Poor health forced Kolbe to return to Poland in 1936. Two years later, in 1938, he started a radio station at Niepokalanów, the Radio Niepokalanów. He held an amateur radio licence, with the call sign SP3RN.
Death at Auschwitz
After the outbreak of World War II, which started with the invasion of Poland by Germany, Kolbe was one of the few brothers who remained in the monastery, where he organized a temporary hospital. After the town was captured by the Germans, he was briefly arrested by them on 19 September 1939 but released on 8 December. He refused to sign the Deutsche Volksliste, which would have given him rights similar to those of German citizens in exchange for recognizing his German ancestry. Upon his release he continued work at his monastery, where he and other monks provided shelter to refugees from Greater Poland, including 2,000 Jews whom he hid from German persecution in their friary in Niepokalanów. Kolbe also received permission to continue publishing religious works, though significantly reduced in scope. The monastery thus continued to act as a publishing house, issuing a number of anti-Nazi German publications. On 17 February 1941, the monastery was shut down by the German authorities. That day Kolbe and four others were arrested by the German Gestapo and imprisoned in the Pawiak prison. On 28 May, he was transferred to Auschwitz as prisoner #16670.

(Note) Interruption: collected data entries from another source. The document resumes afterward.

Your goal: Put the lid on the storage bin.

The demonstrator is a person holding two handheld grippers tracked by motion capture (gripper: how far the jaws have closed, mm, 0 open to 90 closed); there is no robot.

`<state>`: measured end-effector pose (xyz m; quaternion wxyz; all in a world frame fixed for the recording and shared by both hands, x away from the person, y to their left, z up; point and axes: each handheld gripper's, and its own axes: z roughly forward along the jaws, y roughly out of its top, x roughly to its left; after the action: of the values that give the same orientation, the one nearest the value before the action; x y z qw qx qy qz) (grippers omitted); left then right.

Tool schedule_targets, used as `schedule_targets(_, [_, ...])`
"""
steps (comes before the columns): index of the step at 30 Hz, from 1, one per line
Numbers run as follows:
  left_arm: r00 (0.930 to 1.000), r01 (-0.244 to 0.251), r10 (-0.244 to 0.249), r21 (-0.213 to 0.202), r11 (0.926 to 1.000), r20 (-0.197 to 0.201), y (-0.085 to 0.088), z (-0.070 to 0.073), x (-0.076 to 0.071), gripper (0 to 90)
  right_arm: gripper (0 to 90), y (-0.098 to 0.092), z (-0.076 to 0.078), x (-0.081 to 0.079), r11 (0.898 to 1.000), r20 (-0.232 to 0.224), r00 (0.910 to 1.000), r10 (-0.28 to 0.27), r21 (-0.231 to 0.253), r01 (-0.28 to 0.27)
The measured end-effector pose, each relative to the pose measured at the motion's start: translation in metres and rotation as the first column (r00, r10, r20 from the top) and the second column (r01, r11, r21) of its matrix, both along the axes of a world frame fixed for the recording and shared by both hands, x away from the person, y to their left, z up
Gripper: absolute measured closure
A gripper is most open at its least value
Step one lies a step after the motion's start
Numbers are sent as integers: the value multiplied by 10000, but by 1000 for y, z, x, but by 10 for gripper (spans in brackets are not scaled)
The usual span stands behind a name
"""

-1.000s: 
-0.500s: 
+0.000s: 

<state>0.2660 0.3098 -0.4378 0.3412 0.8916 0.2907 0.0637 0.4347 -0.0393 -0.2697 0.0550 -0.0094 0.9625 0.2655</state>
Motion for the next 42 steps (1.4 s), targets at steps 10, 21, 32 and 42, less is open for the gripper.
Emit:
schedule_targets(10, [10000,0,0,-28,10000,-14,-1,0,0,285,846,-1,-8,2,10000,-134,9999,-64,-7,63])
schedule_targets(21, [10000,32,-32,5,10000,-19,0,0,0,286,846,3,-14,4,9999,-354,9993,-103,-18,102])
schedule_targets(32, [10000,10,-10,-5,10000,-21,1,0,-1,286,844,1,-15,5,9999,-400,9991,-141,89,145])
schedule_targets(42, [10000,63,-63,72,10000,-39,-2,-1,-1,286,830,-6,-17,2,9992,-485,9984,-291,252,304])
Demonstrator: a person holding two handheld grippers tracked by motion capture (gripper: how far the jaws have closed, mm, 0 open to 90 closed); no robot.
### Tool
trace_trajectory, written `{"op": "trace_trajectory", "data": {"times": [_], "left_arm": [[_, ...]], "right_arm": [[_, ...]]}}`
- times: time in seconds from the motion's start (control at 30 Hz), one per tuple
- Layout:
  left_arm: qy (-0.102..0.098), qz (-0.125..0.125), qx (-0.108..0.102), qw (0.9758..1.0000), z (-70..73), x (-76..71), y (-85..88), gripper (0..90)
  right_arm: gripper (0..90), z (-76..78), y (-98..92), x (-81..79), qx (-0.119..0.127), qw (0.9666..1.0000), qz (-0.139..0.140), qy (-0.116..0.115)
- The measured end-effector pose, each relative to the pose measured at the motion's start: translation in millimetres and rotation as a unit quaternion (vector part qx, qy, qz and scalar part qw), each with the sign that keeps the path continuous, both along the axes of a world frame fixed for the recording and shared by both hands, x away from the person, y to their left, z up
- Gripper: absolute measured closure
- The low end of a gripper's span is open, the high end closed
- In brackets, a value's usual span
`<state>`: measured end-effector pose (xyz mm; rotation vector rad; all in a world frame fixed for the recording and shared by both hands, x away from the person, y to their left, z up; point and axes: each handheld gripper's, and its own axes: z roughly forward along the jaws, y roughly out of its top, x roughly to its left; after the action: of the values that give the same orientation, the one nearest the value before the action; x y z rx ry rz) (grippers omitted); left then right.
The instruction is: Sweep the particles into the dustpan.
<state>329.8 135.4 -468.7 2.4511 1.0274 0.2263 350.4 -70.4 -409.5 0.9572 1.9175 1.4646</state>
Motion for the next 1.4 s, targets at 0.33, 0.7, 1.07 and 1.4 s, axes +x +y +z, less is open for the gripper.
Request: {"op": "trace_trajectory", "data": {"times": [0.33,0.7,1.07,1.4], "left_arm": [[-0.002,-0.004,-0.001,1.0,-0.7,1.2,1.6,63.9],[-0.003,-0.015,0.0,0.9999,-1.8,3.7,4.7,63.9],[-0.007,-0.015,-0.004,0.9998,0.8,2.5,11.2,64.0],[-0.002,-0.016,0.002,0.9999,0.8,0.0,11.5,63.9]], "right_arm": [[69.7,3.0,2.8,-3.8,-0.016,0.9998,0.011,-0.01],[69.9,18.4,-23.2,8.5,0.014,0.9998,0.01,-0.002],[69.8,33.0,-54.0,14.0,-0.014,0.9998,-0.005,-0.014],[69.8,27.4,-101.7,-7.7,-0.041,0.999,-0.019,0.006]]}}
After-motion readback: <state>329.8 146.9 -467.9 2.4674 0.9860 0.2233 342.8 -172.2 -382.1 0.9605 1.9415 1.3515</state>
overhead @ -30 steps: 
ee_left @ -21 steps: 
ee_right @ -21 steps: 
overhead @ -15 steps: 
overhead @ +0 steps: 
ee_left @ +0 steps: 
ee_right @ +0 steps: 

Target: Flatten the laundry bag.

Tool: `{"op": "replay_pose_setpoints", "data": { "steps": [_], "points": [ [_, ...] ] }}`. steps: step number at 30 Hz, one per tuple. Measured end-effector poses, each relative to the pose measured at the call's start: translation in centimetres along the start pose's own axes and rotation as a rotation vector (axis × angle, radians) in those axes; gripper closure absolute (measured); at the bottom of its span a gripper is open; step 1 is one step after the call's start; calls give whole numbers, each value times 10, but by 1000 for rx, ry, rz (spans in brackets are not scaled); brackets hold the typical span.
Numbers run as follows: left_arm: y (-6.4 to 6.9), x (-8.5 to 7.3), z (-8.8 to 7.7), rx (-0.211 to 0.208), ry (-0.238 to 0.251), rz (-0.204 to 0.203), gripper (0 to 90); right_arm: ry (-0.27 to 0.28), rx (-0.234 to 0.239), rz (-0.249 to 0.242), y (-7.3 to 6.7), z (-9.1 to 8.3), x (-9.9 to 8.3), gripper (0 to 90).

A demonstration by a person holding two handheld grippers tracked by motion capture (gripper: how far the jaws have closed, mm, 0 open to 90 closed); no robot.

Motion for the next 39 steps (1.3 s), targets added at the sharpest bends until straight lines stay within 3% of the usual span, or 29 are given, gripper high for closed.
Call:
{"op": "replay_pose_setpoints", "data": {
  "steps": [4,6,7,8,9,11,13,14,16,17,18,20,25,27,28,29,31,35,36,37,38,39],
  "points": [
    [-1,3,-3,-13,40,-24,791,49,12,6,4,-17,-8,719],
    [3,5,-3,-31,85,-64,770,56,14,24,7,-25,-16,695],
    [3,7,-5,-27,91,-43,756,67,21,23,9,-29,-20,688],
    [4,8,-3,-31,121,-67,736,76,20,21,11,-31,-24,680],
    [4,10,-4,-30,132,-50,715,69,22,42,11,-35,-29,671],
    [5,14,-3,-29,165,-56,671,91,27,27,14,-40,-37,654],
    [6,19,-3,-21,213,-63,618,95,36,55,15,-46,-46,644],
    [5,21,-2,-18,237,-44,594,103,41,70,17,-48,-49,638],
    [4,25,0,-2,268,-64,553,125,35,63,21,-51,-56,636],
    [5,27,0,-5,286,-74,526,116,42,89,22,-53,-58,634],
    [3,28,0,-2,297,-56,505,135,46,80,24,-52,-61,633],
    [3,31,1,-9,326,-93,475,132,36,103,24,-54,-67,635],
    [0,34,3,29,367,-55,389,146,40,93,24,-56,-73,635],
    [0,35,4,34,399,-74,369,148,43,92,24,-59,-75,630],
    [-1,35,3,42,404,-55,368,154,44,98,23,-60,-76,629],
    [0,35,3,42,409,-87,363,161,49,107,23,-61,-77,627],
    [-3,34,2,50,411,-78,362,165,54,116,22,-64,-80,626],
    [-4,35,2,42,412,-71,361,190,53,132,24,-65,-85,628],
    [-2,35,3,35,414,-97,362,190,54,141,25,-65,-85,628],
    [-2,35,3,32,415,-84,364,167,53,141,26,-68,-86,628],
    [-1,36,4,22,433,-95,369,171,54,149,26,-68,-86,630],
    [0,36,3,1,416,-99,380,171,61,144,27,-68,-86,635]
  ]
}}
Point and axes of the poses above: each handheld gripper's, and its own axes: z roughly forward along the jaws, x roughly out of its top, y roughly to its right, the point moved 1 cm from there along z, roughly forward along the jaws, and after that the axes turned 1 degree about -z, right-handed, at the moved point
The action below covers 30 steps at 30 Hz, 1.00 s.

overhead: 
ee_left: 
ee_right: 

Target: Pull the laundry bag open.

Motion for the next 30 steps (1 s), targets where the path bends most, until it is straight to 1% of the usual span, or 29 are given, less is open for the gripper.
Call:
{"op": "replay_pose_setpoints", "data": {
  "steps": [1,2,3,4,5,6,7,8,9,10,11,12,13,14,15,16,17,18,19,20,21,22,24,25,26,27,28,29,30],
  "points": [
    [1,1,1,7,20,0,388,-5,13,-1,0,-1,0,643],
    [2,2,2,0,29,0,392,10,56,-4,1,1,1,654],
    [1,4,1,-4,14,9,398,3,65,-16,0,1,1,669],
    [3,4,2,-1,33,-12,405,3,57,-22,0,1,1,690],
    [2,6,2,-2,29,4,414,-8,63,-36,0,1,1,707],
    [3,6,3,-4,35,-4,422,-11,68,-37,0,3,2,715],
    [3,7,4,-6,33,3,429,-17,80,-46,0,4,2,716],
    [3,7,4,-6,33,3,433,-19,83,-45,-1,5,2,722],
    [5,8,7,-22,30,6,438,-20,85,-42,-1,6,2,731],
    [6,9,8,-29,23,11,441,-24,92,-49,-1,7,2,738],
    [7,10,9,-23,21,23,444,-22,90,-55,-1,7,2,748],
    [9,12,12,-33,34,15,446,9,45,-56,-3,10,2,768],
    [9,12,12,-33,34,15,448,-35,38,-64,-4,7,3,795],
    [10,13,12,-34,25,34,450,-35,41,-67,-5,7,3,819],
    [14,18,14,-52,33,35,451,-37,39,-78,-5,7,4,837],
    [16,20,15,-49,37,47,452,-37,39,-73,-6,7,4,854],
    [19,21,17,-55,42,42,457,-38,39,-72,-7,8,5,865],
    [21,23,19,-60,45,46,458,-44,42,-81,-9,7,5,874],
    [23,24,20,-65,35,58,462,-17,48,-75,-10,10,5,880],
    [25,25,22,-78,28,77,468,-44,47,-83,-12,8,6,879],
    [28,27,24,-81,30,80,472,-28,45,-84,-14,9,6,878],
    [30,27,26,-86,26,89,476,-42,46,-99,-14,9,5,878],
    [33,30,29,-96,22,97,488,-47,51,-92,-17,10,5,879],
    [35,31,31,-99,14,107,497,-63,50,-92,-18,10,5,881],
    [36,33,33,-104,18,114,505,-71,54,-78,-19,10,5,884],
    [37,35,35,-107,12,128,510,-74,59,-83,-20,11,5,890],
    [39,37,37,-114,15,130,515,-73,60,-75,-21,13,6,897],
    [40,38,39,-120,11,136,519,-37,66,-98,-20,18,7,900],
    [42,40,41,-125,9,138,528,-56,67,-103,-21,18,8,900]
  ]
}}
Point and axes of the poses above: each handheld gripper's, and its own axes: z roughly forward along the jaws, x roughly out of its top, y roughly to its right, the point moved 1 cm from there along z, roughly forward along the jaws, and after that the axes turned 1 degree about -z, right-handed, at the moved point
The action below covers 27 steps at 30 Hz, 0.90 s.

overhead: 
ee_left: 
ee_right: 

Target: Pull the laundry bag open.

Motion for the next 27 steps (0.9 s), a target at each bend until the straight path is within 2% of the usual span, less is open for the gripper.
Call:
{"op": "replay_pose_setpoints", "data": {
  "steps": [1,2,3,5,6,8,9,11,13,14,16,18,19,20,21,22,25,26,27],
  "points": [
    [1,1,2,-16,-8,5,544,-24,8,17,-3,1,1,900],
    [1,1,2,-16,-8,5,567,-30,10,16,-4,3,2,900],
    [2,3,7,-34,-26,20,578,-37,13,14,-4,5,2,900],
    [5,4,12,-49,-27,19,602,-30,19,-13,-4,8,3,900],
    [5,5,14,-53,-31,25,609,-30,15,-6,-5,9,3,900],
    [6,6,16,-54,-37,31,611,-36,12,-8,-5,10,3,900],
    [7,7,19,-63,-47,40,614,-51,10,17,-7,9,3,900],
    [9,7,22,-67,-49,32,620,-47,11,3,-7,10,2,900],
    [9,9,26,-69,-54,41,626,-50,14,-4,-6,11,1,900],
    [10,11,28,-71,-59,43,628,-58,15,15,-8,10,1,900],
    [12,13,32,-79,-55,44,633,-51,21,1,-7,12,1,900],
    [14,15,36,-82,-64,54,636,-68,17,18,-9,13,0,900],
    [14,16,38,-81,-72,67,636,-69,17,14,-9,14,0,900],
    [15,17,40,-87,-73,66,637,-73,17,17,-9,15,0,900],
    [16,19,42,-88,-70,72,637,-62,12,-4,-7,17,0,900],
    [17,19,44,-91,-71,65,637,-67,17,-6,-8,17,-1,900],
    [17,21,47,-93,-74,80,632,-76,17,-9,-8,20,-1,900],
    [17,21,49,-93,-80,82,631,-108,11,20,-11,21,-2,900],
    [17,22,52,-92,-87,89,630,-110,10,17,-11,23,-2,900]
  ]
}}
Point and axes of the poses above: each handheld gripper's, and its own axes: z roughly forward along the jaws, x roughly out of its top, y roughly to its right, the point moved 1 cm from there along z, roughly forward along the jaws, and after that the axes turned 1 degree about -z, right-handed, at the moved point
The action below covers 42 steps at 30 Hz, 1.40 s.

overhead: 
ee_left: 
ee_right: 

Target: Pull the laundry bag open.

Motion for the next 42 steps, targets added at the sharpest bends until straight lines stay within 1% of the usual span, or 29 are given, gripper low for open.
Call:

Continuing to act as a priest, Kolbe was subjected to violent harassment, including beating and lashings, and once had to be smuggled to a prison hospital by friendly inmates. At the end of July 1941, three prisoners disappeared from the camp, prompting SS-Hauptsturmführer Karl Fritzsch, the deputy camp commander, to pick 10 men to be starved to death in an underground bunker to deter further escape attempts. When one of the selected men, Franciszek Gajowniczek, cried out, “My wife! My children!”, Kolbe volunteered to take his place.
According to an eye witness, an assistant janitor at that time, in his prison cell, Kolbe led the prisoners in prayer to Our Lady. Each time the guards checked on him, he was standing or kneeling in the middle of the cell and looking calmly at those who entered. After two weeks of dehydration and starvation, only Kolbe remained alive. “The guards wanted the bunker emptied, so they gave Kolbe a lethal injection of carbolic acid. Kolbe is said to have raised his left arm and calmly waited for the deadly injection. His remains were cremated on 15 August, the feast day of the Assumption of Mary.